Kyrgyzstan’s Toktogul Reservoir May Hit “Dead” Level; Blackouts Possible

Kyrgyzstan’s Energy Ministry has said it will limit electricity consumption “by force” as water in the country’s main reservoir becomes increasingly scarce. In addition, major overhauls of the country’s main energy facilities are planned for this year, which will also affect power output and consumption.

According to official data, the volume of water in the Toktogul Reservoir currently stands at 7.7 billion cubic meters, versus a normal level of 17.3 billion cubic meters. If the water volume decreases by another two billion cubic meters, the Toktogul Hydroelectric Power Plant (HPP) will cease to produce power.

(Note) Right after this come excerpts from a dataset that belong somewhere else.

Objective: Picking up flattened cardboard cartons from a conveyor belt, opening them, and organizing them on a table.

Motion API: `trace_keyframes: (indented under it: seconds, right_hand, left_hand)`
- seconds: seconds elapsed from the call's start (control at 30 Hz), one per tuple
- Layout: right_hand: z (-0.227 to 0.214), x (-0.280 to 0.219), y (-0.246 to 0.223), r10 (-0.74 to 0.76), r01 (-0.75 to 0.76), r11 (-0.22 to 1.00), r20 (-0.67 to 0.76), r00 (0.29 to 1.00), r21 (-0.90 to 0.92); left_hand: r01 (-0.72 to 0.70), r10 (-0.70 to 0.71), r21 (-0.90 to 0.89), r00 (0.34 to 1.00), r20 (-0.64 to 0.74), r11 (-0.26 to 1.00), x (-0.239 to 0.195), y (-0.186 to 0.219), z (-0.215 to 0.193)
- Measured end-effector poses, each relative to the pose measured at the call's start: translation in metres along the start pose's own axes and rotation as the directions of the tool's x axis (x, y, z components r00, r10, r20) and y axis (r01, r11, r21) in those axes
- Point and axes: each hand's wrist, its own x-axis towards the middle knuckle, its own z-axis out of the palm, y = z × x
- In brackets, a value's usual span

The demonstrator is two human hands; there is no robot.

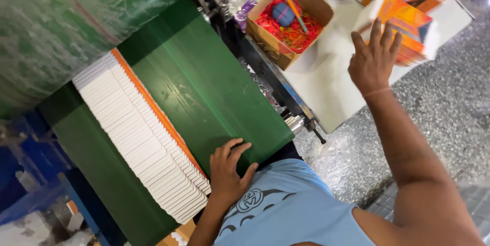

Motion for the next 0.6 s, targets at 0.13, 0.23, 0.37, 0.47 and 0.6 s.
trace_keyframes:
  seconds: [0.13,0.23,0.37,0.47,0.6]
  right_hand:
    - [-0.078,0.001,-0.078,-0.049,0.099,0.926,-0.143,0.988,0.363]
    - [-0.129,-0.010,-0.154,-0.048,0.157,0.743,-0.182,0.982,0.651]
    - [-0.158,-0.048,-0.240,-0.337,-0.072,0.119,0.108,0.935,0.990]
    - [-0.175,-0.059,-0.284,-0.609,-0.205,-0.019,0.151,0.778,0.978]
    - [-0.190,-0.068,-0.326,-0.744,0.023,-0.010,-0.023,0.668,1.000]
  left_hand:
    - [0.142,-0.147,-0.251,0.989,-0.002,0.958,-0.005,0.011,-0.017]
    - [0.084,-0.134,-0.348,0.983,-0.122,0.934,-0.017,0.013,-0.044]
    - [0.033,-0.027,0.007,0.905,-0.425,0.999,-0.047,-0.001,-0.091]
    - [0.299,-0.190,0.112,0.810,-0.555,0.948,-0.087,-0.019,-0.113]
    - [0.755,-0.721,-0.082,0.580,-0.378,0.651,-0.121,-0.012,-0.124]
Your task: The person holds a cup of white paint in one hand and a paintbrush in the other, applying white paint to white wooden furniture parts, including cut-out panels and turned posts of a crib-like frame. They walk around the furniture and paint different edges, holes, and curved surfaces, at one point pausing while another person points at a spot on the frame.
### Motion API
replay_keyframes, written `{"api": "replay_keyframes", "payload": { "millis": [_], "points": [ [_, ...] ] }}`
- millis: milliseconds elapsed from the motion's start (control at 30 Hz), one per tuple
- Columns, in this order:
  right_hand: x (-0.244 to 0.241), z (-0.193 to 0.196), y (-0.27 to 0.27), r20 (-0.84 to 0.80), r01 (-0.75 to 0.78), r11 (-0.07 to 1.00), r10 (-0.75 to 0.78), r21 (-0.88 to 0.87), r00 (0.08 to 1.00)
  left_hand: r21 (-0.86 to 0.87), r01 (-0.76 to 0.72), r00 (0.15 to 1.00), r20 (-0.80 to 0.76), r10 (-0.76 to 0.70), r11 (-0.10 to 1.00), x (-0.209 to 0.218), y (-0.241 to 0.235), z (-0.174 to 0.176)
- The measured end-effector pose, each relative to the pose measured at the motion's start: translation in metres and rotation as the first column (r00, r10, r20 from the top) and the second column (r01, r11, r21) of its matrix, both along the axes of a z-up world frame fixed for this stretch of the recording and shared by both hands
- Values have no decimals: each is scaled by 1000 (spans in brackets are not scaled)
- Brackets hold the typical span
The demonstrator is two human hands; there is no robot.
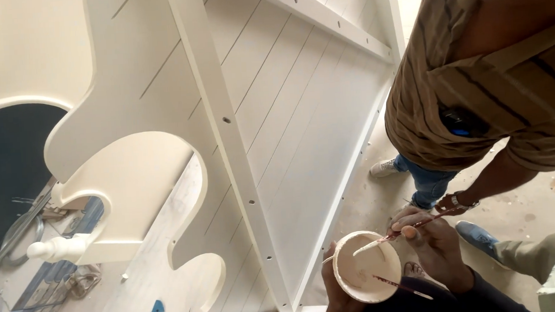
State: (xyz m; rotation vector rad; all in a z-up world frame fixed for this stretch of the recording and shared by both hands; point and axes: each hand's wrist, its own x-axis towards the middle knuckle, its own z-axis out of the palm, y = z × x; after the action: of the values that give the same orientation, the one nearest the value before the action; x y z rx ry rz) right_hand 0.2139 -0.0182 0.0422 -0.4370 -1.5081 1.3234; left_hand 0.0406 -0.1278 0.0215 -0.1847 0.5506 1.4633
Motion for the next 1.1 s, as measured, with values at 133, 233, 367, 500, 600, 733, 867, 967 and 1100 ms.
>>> {"api": "replay_keyframes", "payload": {
  "millis": [133, 233, 367, 500, 600, 733, 867, 967, 1100],
  "points": [
    [15, -8, 17, -60, -48, 998, 45, -36, 997, 31, 40, 999, 29, -41, 999, 17, 16, 8],
    [25, -9, 27, -75, -72, 996, 68, -50, 995, 30, 27, 999, 33, -28, 999, 28, 28, 10],
    [37, -13, 44, -37, -77, 995, 75, -65, 997, 35, -6, 999, 42, 4, 999, 40, 43, -2],
    [47, -8, 65, -8, -86, 996, 86, -38, 996, 59, -64, 997, 43, 62, 996, 52, 57, -19],
    [53, -7, 77, 5, -92, 995, 92, -46, 996, 42, -104, 994, 46, 102, 994, 62, 67, -10],
    [54, -1, 95, -36, -144, 987, 142, -65, 989, -8, -88, 991, 97, 88, 996, 67, 77, 5],
    [51, -22, 110, 29, -69, 998, 69, 1, 997, 0, -81, 988, 133, 80, 997, 60, 89, 5],
    [34, -10, 117, 27, -99, 993, 101, -61, 995, 18, -80, 992, 98, 78, 997, 42, 103, -5],
    [6, -23, 129, 48, -67, 996, 70, -65, 996, 62, -48, 999, -3, 49, 997, 5, 125, -25]
  ]
}}
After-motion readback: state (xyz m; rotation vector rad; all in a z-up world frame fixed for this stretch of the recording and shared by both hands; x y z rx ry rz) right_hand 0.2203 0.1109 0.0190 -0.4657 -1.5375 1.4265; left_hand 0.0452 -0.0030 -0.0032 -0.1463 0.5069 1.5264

“This is a deteriorating indicator. Because of high consumption, the system automation of load limitation is working. This year, due to [demand] imbalance, it is working in the evening peak hours. Therefore, in some areas there may be blackouts. The norm for March is 54 million kilowatt-hours per day, but we are already exceeding this mark. If this rate continues, there is a threat that we will reach the level of “dead water” in the Toktogul Reservoir,” said Deputy Energy Minister Talaibek Baigaziyev.

The Toktogul HPP cascade includes two hydroelectric power plants: the 1,200 megawatt (MW) Toktogul HPP and the 800MW Kurpsay HPP. Toktogul HPP is the largest plant in Kyrgyzstan, generating 40% of the country’s electricity.

Starting from March 5th, one of the units of the Toktogul HPP and one units of the Uch-Korgon HPP, located on the Naryn River, will be sent for repair and refurbishment. The Uch-Korgon HPP was commissioned in 1962, and has not had an equipment update since then. According to the Ministry of Energy, the equipment and hydraulic structures of this station are thoroughly outdated and in poor condition. “In such a situation, Kyrgyzstan’s energy system will face a power shortage of 290 MW,” the Energy Ministry said.

Kyrgyzstan is being assisted in repairing the hydropower plants by the Asian Development Bank, which has allocated more than $157 million in loans and grants. It’s expected that both hydroelectric units will be repaired by the end of 2024.

Just last month an accident occurred at the main thermal power plant of Bishkek, which is also one of the most powerful generating facilities in the country. While the breakdown was remedied reasonably quickly, generation of electricity at the combined heat-power plant (CHPP) was severely curtailed.

The authorities have scheduled a major overhaul of the Bishkek CHPP for May-June this year. Regarding the work, engineers released a statement urging consumers to “be careful with electricity and not to turn on several energy-intensive appliances at the same time, especially during peak hours from 06:00 to 09:00 in the morning, as well as from 18:00 to 21:00 in the evening.”

Due to extremely cold weather and the accident at the CHPP, many people are using more electricity to heat their homes, resulting in increased consumption to 70 million kilowatt-hours per day from a previous level of 54 million.